### [Task directions]
Having located "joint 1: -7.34", write out its line and the remaining lines of the material exactly, the last one included, but not the pictures.

### [Supplied information]
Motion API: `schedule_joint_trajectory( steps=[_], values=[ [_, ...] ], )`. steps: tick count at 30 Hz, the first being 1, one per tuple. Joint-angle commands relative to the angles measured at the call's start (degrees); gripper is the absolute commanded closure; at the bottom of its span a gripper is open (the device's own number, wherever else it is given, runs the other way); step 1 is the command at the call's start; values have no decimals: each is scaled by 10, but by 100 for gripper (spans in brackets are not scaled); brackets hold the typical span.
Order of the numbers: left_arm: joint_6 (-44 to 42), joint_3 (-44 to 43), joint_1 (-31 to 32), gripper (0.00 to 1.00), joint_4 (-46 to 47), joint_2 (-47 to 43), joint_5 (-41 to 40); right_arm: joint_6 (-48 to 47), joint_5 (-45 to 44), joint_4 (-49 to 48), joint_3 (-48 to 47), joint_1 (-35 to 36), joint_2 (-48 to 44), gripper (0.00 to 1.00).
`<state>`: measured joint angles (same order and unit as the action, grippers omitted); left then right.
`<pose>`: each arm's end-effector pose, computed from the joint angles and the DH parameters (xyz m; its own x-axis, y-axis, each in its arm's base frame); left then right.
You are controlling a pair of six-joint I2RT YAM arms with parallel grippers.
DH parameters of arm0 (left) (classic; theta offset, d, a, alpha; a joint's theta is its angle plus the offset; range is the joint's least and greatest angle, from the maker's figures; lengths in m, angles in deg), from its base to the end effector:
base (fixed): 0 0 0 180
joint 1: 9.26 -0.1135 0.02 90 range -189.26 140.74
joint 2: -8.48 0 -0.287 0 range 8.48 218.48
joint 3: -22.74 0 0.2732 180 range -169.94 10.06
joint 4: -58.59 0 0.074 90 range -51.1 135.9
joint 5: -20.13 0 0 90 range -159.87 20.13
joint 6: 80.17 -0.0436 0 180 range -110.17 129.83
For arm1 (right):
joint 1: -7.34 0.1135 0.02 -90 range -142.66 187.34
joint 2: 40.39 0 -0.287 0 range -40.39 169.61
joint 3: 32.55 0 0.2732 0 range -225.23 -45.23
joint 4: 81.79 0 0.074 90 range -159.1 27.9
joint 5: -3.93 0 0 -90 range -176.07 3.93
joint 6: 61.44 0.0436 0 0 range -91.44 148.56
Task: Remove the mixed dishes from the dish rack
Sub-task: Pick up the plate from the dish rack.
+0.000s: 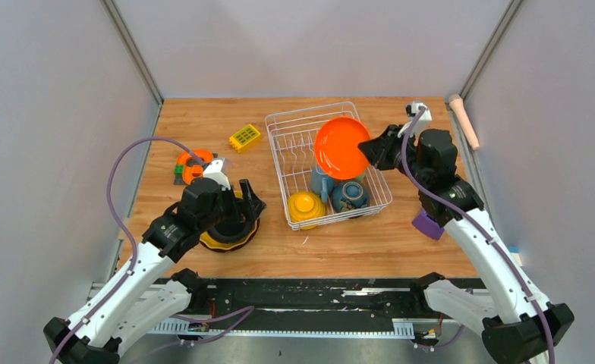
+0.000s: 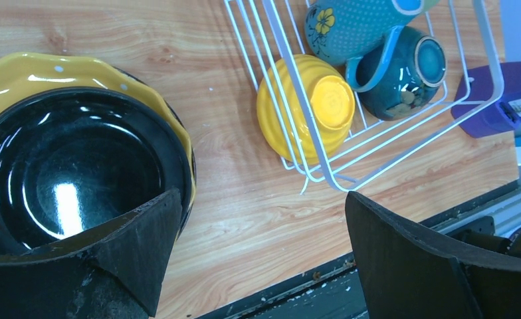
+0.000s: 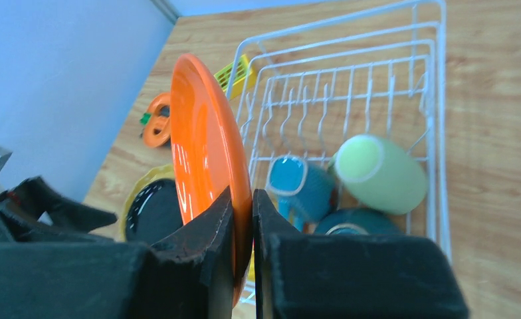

### [Solution to the problem]
joint 1: -7.34 0.1135 0.02 -90 range -142.66 187.34
joint 2: 40.39 0 -0.287 0 range -40.39 169.61
joint 3: 32.55 0 0.2732 0 range -225.23 -45.23
joint 4: 81.79 0 0.074 90 range -159.1 27.9
joint 5: -3.93 0 0 -90 range -176.07 3.93
joint 6: 61.44 0.0436 0 0 range -91.44 148.56
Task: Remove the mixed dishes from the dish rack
Sub-task: Pick up the plate from the dish rack.
+0.000s: 
+0.000s: 
+0.000s: 

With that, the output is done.